**PROBLEM STATEMENT**
Transcribe the records below. Leave every line exactly as written.

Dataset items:
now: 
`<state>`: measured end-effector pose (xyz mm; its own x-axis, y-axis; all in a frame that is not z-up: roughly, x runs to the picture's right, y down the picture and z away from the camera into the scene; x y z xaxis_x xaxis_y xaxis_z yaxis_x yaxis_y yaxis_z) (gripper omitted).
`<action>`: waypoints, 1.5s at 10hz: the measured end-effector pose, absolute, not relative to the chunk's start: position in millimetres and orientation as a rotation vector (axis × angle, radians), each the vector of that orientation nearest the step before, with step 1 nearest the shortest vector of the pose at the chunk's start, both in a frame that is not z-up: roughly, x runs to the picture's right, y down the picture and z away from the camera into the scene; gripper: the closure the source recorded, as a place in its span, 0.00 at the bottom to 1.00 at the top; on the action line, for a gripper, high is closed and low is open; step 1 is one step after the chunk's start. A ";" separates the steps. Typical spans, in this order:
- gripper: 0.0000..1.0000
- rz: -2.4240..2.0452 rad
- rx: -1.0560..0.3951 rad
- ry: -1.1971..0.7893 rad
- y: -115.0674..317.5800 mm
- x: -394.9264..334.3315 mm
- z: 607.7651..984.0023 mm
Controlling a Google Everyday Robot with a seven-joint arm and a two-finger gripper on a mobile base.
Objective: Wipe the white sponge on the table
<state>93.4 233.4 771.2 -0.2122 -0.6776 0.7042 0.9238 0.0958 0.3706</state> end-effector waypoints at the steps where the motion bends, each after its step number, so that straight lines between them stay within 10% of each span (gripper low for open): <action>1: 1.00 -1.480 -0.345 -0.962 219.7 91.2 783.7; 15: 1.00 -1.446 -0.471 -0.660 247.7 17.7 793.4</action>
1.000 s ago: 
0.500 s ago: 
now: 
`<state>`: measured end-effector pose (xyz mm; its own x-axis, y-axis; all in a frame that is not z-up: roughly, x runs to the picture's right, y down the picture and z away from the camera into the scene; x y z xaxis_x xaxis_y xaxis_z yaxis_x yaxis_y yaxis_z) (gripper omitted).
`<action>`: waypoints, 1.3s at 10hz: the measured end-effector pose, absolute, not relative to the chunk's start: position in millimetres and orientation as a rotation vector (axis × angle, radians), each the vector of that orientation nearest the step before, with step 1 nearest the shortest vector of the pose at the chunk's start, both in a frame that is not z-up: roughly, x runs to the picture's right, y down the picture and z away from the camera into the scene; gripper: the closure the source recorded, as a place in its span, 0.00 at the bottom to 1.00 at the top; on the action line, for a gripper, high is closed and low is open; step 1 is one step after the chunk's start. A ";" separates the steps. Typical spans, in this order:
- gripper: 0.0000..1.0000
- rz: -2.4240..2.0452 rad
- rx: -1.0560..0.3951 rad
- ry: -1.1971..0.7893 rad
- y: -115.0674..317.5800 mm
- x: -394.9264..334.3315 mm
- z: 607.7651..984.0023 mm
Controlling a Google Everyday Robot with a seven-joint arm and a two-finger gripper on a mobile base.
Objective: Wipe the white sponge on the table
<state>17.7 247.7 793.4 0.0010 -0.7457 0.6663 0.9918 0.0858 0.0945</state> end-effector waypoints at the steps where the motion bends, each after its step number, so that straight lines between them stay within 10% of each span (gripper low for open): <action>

**REPLY**
now: 
`<state>`: measured end-effector pose (xyz mm; its own x-axis, y-axis; all in a frame that is not z-up: roughly, x runs to the picture's right, y down the picture and z away from the camera into the scene; x y z xaxis_x xaxis_y xaxis_z yaxis_x yaxis_y yaxis_z) (gripper omitted).
`<action>`: waypoints, 1.5s at 10hz: the measured end-effector pose, absolute, not relative to the chunk's start: position in millimetres and orientation as a rotation vector (axis × angle, radians), each the vector of that orientation nearest the step before, with step 1 nearest the shortest vector of the pose at the chunk's start, both in a frame that is not z-up: roughly, x runs to the picture's right, y down the picture and z away from the camera into the scene; gripper: the closure the source recorded, as a place in its span, 0.00 at the bottom to 1.00 at the top; on the action line, for a gripper, high is closed and low is open; step 1 is one step after the chunk's start. A ";" separates the steps. Typical spans, in this order:
- gripper: 0.0000..1.0000
- rz: -2.4240..2.0452 rad
- rx: -1.0560..0.3951 rad
- ry: -1.1971..0.7893 rad
- y: -115.0674..317.5800 mm
- x: -394.9264..334.3315 mm
- z: 607.7651..984.0023 mm
Controlling a Google Everyday Robot with a seven-joint arm and a two-finger gripper on a mobile base.
Objective: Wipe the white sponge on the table
<state>93.4 233.4 771.2 -0.2122 -0.6776 0.7042 0.9238 0.0958 0.3706</state> end-effector waypoints at the steps where the motion bends, each after its step number, so that straight lines between them stay within 10% of each span (gripper low for open): <action>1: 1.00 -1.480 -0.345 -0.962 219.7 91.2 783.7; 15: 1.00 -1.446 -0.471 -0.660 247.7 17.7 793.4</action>
1.000 s ago: 
0.500 s ago: 
now: 
`<state>`: measured end-effector pose (xyz mm; its own x-axis, y-axis; all in a frame that is not z-up: roughly, x runs to the picture's right, y down the picture and z away from the camera into the scene; x y z xaxis_x xaxis_y xaxis_z yaxis_x yaxis_y yaxis_z) (gripper omitted).
`<action>`: waypoints, 1.3s at 10hz: the measured end-effector pose, absolute, not relative to the chunk's start: position in millimetres and orientation as a rotation vector (axis × angle, radians), each the vector of that orientation nearest the step before, with step 1 nearest the shortest vector of the pose at the chunk's start, both in a frame that is not z-up: roughly, x runs to the picture's right, y down the picture and z away from the camera into the scene; gripper: the closure the source recorded, as a place in its span, 0.00 at the bottom to 1.00 at the top; on the action line, for a gripper, high is closed and low is open; step 1 is one step after the chunk's start. A ";" separates the steps. Typical spans, in this order:
- gripper: 0.0000..1.0000
- rz: -2.4240..2.0452 rad
- rx: -1.0560..0.3951 rad
- ry: -1.1971..0.7893 rad
- y: -115.0674..317.5800 mm
- x: -394.9264..334.3315 mm
- z: 607.7651..984.0023 mm
Controlling a Google Everyday Robot with a seven-joint arm and a two-finger gripper on a mobile base.
Objective: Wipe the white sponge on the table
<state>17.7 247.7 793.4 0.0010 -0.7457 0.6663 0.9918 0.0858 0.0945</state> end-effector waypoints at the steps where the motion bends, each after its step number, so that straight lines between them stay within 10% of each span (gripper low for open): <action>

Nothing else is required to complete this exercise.